Why DIY vaccines aren’t a substitute for the current mode. Zayner told Bloomberg that he was “suspicious of my own data” and that large-scale trials would be necessary for vaccine work. Similarly, Estep and Church both acknowledged to me the anecdotal nature of their results. The work of RaDVaC could be considered “pre-research,” they said: preliminary observations that could help guide more formalized, scientific trials in the future.
Estep told me he is planning on pursuing trials of RaDVaC in animal models with a pharmaceutical company—a step in the right direction towards gaining data through animal-model clinical trials and one that replicates the more traditional model of pharmacological research and development.
But neither RaDVaC nor Project McAfee is a viable alternative to the large-scale efforts by governments and pharmaceutical companies to produce vaccines at this time.
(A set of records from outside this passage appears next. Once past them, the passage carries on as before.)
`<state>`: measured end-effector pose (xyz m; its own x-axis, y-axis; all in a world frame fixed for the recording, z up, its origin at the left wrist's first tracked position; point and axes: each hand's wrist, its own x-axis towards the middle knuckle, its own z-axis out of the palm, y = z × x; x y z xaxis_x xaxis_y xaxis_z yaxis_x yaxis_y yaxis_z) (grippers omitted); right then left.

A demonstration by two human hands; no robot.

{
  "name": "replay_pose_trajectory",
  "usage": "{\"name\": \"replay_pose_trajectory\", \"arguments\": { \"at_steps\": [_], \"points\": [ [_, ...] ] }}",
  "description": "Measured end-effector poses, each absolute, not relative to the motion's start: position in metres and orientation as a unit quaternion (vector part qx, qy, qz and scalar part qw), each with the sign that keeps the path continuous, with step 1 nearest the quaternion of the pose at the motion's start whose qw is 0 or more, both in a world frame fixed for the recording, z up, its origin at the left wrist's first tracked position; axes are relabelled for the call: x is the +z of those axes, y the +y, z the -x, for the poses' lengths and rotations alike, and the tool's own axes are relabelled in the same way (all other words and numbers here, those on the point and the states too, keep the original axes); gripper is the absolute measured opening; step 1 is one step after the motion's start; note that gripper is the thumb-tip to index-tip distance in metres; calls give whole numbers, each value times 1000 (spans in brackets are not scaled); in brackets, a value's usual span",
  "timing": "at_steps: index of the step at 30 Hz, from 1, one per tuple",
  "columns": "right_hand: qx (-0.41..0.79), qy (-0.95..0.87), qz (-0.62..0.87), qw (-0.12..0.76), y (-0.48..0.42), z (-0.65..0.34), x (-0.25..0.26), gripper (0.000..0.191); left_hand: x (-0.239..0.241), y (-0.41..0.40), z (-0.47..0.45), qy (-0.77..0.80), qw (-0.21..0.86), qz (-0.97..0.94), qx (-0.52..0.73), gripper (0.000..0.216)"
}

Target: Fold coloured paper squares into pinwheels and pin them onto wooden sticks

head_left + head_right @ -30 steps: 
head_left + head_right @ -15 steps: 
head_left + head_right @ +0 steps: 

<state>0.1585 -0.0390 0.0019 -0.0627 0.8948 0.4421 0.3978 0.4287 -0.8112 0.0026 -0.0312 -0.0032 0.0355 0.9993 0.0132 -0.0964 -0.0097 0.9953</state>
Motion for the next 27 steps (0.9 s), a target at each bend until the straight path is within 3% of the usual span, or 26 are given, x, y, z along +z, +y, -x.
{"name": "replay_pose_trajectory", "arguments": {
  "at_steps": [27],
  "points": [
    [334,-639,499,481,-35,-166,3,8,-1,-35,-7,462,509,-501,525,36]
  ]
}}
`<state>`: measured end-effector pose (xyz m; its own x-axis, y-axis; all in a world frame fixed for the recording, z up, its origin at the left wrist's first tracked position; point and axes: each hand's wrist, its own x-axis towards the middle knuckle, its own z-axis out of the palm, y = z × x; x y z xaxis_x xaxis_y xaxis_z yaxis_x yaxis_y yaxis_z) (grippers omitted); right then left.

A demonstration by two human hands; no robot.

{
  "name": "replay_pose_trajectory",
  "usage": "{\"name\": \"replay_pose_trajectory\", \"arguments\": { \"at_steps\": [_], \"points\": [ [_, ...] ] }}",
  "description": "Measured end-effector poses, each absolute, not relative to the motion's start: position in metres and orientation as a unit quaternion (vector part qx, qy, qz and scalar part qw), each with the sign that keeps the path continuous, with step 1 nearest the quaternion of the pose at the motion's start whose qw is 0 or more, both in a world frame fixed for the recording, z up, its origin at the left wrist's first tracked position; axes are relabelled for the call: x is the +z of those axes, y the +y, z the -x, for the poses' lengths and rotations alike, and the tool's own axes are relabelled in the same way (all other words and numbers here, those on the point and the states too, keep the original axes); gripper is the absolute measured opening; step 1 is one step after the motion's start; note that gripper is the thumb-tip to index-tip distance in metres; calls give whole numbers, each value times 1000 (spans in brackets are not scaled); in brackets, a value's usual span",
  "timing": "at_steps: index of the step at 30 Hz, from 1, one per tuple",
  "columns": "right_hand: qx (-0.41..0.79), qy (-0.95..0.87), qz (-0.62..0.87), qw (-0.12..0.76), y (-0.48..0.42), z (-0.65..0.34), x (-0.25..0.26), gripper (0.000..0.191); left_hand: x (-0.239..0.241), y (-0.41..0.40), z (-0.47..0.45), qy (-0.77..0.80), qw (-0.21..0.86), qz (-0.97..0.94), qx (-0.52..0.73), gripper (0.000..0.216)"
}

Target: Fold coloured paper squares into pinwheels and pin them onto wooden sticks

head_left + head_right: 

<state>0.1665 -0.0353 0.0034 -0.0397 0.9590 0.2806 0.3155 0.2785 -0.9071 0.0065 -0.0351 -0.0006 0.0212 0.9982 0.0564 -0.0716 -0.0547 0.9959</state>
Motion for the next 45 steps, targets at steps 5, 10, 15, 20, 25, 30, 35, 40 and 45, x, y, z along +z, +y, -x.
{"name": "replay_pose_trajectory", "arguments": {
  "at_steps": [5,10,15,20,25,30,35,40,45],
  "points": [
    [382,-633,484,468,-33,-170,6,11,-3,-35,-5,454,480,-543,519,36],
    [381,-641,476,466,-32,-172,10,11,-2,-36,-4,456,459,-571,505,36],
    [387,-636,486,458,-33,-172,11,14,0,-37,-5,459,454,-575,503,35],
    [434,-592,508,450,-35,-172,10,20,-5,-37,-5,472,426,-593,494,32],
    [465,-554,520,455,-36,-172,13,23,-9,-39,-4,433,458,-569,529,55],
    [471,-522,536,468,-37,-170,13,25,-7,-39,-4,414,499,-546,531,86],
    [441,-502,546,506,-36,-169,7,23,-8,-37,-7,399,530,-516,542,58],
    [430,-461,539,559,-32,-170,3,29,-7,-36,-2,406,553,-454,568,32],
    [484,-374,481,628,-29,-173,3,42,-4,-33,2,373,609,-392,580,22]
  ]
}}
In the face of the devastating effects of a disease like COVID-19, people might be tempted to try something like what RaDVaC or Project McAfee produced, particularly if the home-brew process is presented as “extremely simple” and “actually easier than a lot of recipes in cookbooks.” Whatever their motivation, it is highly likely that amateurs and untrained citizens will not have the proper biosafety and wetlab skills and knowledge necessary to safely or responsibly home-brew and inoculate themselves with either DIY vaccine.
The ultimate question is what lessons are to be learned from these DIY vaccine self-experimentation projects?
Neither of these projects accomplished its objectives. As problematic as they were in some ways, these DIY vaccine efforts did attempt to respond more quickly and equitably to this pandemic than the medical establishment could. In the future, clearly, faster pandemic response would be better pandemic response. Therefore, the world could use a new vision, one that updates existing institutions in ways that accelerate research, development, and evaluation of medical interventions—and distributes those interventions quickly around the world—without sacrificing standards for the safety and efficacy of vaccines and other therapeutics.